I spoke to the IT Manager of a 65-person trade association in the DC area. I have known this manager, whom I will call John, for decades through various IT positions, mostly in non-profits and trade associations.
(He has asked that I not use his name or the name of his association.)
Things have changed since he first began working at the association eight years ago. “When I was just a few months into my current position, we had about 15 laptops stolen from their docking stations by (what we believe was) the night-time cleaning crew. People came in to work and their laptops were gone. My logistical response was executed pretty well – I had folks up and running very quickly. But we never treated the incident as a serious information breach. These days we think about things differently.”
One of the biggest impacts that John has had was to hire a network management VAR to help setup and monitor their firewalls. He uses a combination of tools such as NetWrix for auditing their Active Directory logs (“I can unlock a user before they even realize it,” he said), Sophos for anti-virus full disk encryption and its web appliance.
He uses another VAR and additional monitoring tool that is industry-specific. “They have a monitoring appliance in our environment that sends a ton of alerts that tend to be very non-actionable – like someone used a cleartext password on a website. Well, there’s only so much I can do about that. The value is that they aggregate our data with our members’ data to look for unusual trends across the country so they can alert us to industry-wide attacks.” This VAR also performs vulnerability scans annually that he says is very disruptive to our storage array. But it is useful. ”For example, did you know that APC products (UPSs and PDUs) have three factory default login IDs and passwords? We knew about the first. Didn’t know about the second and third. So, I’m changing those asap.”

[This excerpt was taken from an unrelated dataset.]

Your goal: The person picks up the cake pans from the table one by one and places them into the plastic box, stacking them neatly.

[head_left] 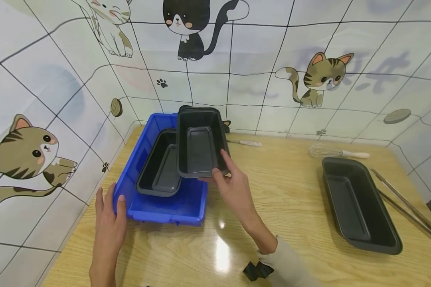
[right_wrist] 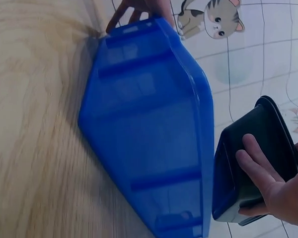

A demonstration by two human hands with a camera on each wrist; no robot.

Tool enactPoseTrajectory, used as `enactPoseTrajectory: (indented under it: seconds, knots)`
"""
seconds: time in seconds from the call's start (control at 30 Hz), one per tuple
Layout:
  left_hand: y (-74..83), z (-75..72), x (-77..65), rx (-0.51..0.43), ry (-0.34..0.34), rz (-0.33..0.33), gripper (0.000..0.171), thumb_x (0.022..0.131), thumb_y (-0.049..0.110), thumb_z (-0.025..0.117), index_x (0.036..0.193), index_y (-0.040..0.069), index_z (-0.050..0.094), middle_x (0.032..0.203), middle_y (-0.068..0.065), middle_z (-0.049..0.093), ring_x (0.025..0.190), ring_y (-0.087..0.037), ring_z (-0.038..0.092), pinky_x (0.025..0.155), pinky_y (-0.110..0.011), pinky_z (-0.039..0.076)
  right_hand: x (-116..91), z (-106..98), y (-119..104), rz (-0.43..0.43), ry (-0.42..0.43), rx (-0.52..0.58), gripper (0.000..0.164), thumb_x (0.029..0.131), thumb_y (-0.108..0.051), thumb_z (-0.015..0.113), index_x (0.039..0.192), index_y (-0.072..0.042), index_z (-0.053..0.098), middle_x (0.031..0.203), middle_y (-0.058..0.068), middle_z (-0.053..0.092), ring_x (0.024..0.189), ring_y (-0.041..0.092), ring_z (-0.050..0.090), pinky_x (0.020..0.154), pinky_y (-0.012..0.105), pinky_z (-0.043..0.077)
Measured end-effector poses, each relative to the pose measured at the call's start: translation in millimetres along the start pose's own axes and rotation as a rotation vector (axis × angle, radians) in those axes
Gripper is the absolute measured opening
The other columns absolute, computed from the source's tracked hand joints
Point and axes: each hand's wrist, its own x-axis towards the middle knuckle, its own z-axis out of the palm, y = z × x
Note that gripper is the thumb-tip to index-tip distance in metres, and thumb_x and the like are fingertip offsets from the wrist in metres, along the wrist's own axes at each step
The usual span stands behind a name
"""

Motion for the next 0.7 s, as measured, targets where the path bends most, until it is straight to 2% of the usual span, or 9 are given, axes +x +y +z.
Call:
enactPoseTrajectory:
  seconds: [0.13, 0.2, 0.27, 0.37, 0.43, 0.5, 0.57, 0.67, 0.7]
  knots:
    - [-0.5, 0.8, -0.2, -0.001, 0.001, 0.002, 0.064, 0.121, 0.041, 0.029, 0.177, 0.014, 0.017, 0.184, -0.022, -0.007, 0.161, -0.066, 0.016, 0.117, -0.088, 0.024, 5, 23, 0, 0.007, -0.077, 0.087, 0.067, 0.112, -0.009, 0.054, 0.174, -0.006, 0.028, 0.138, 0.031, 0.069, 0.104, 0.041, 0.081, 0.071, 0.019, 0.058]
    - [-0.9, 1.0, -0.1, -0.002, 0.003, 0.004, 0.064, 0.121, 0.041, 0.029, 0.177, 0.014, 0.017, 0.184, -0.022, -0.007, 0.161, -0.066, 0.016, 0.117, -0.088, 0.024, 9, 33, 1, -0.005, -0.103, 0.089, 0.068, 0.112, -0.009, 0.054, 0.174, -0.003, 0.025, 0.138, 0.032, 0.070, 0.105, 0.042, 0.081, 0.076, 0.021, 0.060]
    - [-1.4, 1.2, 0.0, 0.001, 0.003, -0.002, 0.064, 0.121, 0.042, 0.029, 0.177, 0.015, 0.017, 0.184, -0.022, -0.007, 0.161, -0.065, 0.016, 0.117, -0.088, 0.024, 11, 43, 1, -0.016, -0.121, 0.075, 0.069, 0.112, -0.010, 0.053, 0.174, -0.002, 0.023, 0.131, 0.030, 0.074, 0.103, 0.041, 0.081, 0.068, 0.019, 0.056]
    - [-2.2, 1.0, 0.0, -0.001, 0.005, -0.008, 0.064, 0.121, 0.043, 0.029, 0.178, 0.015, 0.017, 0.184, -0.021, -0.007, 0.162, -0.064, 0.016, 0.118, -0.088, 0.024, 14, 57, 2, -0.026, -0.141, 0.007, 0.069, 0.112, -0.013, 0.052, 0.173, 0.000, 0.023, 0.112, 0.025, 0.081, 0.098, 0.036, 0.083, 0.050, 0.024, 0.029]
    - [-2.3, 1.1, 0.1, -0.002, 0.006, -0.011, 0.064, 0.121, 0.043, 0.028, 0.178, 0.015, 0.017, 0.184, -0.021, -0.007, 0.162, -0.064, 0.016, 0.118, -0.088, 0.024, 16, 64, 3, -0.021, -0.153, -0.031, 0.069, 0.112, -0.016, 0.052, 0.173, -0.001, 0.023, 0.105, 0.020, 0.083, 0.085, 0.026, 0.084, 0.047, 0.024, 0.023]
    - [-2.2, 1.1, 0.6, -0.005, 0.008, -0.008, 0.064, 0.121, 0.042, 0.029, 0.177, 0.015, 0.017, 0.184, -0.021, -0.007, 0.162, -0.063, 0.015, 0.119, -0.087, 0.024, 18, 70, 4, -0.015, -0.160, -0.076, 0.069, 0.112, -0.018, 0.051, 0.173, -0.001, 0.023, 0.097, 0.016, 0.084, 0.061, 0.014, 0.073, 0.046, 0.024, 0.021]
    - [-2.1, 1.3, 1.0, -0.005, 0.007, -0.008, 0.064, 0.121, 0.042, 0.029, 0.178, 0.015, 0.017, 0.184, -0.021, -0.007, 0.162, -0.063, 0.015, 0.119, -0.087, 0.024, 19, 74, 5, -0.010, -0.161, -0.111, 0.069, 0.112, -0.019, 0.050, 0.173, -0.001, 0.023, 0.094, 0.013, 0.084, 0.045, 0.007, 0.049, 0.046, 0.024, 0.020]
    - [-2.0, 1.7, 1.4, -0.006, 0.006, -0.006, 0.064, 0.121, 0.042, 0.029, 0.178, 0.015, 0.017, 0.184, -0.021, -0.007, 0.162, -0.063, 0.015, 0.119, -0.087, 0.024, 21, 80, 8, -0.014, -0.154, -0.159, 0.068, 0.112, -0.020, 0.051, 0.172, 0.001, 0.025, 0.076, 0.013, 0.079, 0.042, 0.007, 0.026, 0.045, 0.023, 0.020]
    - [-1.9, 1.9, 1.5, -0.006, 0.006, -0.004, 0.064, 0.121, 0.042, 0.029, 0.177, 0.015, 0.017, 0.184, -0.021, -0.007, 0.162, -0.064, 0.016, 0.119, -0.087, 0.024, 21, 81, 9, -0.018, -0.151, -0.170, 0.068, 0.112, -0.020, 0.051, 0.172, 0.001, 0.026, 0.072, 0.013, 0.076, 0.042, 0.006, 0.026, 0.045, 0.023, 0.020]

When it comes to dealing with insider threats, he says “a big win for us has been KnowBe4.com It is a very affordable training program that allows me to spam and phish my own staff. Plus they offer videos and a learning management system that we hope to implement next year with HR’s approval. They also send me a “scam of the week” which I repackage and send to staff. It’s both entertaining and educational.” Another classic phishing situation was when one of his VPs sent out member email addresses to a Yahoo address he thought was our CEOs. “ It happened on a weekend and the VP was on his phone and couldn’t really see the whole message on the screen. It was quickly discovered that the CEO did not have a Yahoo address. That was our first real cyber security incident. Calls were made. The board was notified. It was only names and email addresses, but those two items are considered personally identifiable information. This happened about a week before I implemented KnowBe4. If I had gotten approval for it earlier and set it up earlier, this might have been avoided.”
John also deploys a BYOD policy for some of the staff, and is still evaluating mobile device management strategies. They just migrated their email to Office 365 and haven’t yet implemented any two-factor authentication.
John’s total staff is a help desk technician and his VARs, one of whom is on site two days a month.
“Security is a bigger part of my job today because of the increased emphasis and because our association represents a high profile industry where security is also a high profile issue. Our CEO wants us to walk the walk if we’re telling our members to do the same.”